((
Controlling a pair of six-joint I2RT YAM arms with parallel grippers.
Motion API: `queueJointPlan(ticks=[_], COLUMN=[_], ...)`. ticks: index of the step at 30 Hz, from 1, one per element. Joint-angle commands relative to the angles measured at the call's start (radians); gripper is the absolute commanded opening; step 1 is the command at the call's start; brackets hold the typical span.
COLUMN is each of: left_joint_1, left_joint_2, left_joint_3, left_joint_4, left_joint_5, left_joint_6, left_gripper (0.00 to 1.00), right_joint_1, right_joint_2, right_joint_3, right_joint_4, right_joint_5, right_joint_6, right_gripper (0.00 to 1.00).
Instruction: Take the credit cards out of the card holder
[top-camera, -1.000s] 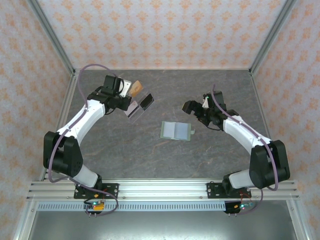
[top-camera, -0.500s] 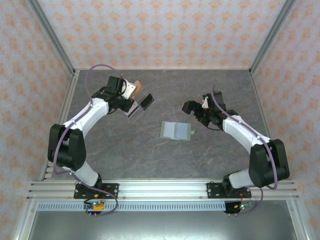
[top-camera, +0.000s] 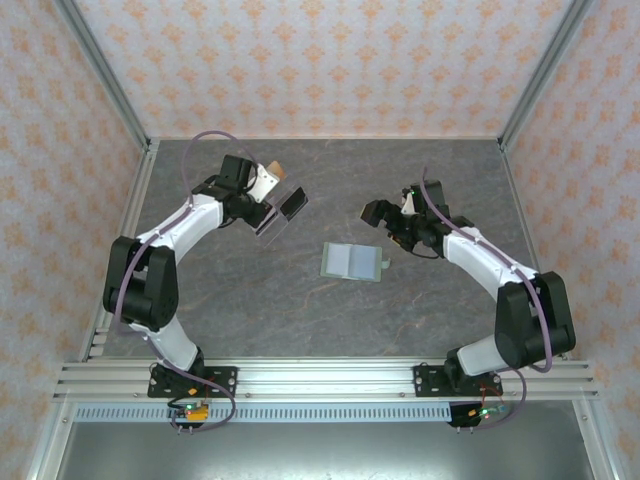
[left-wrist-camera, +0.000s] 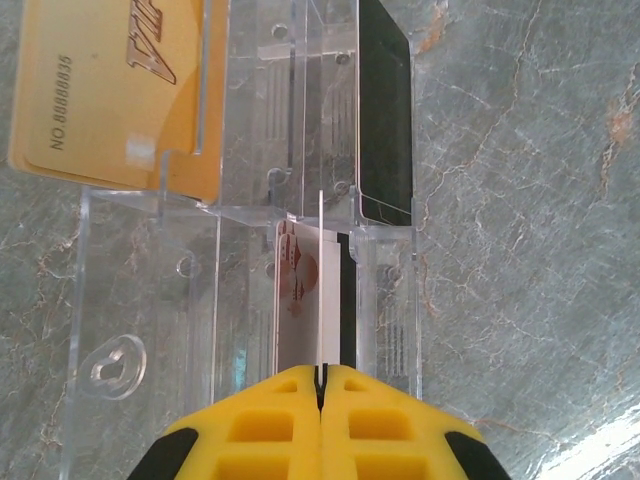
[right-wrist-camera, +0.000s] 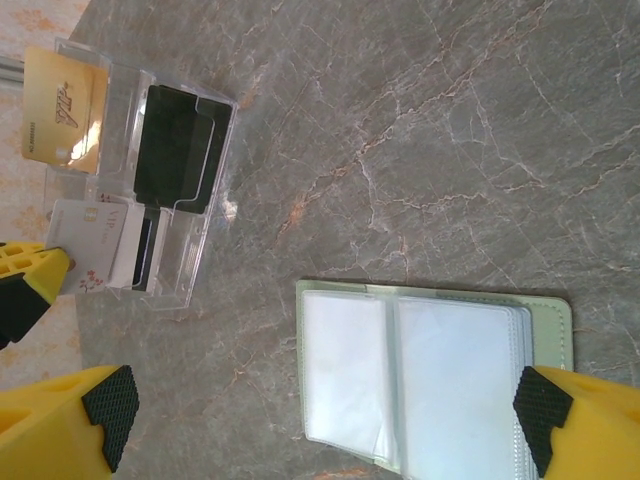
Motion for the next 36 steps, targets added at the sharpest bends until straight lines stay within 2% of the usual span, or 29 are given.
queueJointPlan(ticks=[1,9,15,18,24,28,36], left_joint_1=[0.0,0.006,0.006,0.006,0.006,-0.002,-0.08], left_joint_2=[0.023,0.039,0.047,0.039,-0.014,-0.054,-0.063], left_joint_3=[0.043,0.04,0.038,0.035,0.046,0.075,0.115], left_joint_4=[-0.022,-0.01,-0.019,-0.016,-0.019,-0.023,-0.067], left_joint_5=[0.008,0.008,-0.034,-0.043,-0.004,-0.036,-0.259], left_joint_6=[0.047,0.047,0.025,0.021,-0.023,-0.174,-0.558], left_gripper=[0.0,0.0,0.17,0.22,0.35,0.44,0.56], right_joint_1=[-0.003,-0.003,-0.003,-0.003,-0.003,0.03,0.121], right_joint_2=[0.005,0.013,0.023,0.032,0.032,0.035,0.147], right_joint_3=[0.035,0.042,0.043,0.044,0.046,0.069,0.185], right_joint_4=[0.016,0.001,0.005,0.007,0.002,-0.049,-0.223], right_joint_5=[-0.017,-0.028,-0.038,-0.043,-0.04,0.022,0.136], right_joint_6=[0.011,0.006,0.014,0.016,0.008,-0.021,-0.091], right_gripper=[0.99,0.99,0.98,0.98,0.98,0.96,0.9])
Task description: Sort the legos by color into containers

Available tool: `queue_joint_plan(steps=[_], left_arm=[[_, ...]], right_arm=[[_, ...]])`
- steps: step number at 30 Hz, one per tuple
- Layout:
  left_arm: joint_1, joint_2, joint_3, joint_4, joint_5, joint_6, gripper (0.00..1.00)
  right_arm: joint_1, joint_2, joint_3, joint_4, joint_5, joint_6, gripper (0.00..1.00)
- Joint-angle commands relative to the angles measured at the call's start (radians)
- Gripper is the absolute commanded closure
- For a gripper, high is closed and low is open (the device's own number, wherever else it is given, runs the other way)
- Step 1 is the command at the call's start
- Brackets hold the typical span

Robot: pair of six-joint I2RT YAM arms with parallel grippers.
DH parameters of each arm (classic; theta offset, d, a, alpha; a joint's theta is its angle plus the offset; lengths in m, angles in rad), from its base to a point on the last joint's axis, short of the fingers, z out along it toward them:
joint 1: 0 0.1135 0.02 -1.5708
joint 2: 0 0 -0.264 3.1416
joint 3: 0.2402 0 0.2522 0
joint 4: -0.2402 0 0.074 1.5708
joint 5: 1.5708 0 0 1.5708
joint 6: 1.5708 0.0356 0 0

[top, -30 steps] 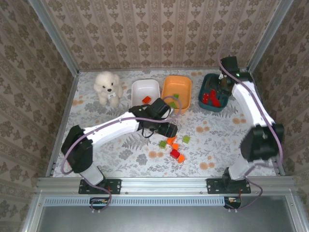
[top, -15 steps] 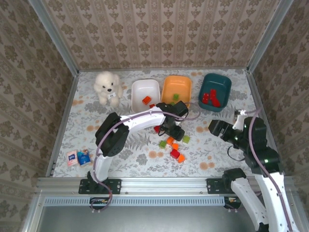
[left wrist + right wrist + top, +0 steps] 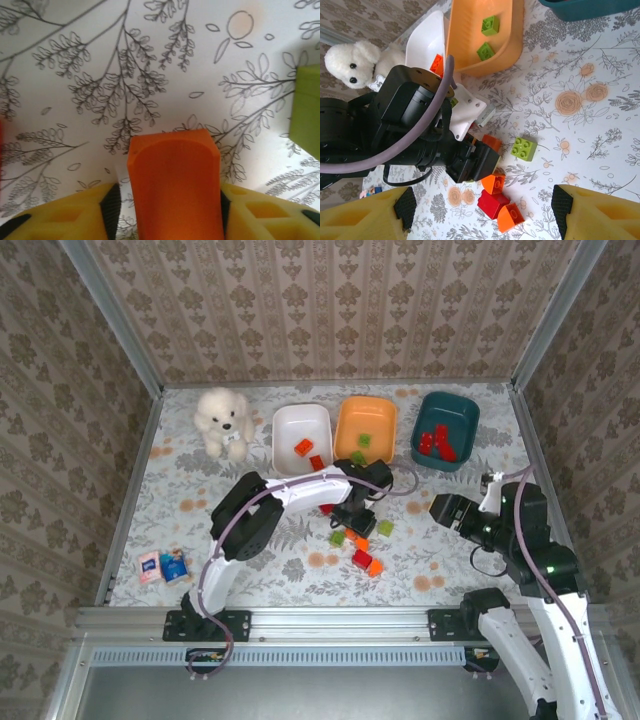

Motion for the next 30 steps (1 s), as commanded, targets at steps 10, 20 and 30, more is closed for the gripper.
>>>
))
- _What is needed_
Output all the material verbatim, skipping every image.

- _Response box_
Controlling a pair of six-joint I2RT YAM arms with parallel grippers.
Motion API: `queueJointPlan(ticks=[_], COLUMN=[_], ...)`. ticks: index of the step at 30 Hz, from 1, one per element. Joint-angle commands relative to the angles measured at the call's start (radians); gripper is the absolute commanded opening; step 1 is the command at the call's start; brackets hold the typical span.
COLUMN is each of: left_joint_1, left_joint_2, left_joint_3, left_joint_4, left_joint_5, left_joint_6, left_gripper (0.00 to 1.00), right_joint_1, right_joint_2, right_joint_3, right_joint_4, right_joint_5, right_joint_6, right_gripper (0.00 to 1.00).
Instruction: Take the credit cards out of the card holder
[top-camera, -1.000s] 
[top-camera, -0.500s] 
[top-camera, +0.000s] 
[left-wrist-camera, +0.000s] 
[right-wrist-camera, +0.000s] 
Motion for the next 36 steps, targets added at the sharpest bends until straight lines stay within 2% of the usual span, or 29 are given.
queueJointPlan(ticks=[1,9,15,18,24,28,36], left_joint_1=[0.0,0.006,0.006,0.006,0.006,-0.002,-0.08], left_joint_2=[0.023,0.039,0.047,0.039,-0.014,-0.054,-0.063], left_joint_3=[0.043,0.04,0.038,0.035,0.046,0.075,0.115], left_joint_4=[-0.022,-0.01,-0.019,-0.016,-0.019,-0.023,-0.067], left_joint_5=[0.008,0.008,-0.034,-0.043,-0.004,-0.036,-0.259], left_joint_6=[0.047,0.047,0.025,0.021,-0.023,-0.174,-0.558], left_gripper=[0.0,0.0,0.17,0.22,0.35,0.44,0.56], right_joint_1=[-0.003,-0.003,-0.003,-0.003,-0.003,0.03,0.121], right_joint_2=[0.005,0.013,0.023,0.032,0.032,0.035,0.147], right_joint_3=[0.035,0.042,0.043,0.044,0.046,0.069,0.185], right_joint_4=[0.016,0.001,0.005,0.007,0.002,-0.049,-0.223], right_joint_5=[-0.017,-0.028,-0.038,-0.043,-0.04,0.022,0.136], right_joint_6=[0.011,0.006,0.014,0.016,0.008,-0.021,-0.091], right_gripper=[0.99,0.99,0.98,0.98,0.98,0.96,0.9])
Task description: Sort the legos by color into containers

Available tool: `queue_joint_plan(steps=[_], left_arm=[[_, ...]], right_arm=[[_, ...]])`
- steps: step number at 30 Hz, one per tuple
- Layout:
  left_arm: joint_1, joint_2, joint_3, joint_4, joint_5, joint_6, gripper (0.00..1.00)
  right_arm: joint_1, joint_2, joint_3, joint_4, joint_5, joint_6, gripper (0.00..1.00)
- Joint-angle commands relative to the angles measured at the call's start (radians)
- Gripper is the absolute commanded closure
- For a gripper, high is closed and low is open (the device's own number, wherever else it is given, runs the other way)
- Step 1 is the command at the call's start
- Brackets hold the typical span

Robot: pair of six-joint I2RT YAM arms with parallel grippers.
DH parameters of each arm (classic; theta offset, d, a, alpha; a joint's theta is its angle plus the offset; lengths in m, angles in rad), from its base to a point on the last joint's axis, short of the fingers, z out along it toward them:
joint 1: 0 0.1135 0.02 -1.5708
joint 2: 0 0 -0.264 3.1416
joint 3: 0.2402 0 0.2522 0
joint 4: -0.2402 0 0.074 1.5708
joint 5: 1.5708 0 0 1.5708
joint 6: 1.5708 0.0356 0 0

[top, -30 steps] 
[top, -15 steps] 
[left wrist + right wrist + top, +0 steps] 

Motion for the next 30 steps (1 s), as commanded, targets at steps 10, 20 and 30, more is closed for the gripper.
>>>

This is the complete answer.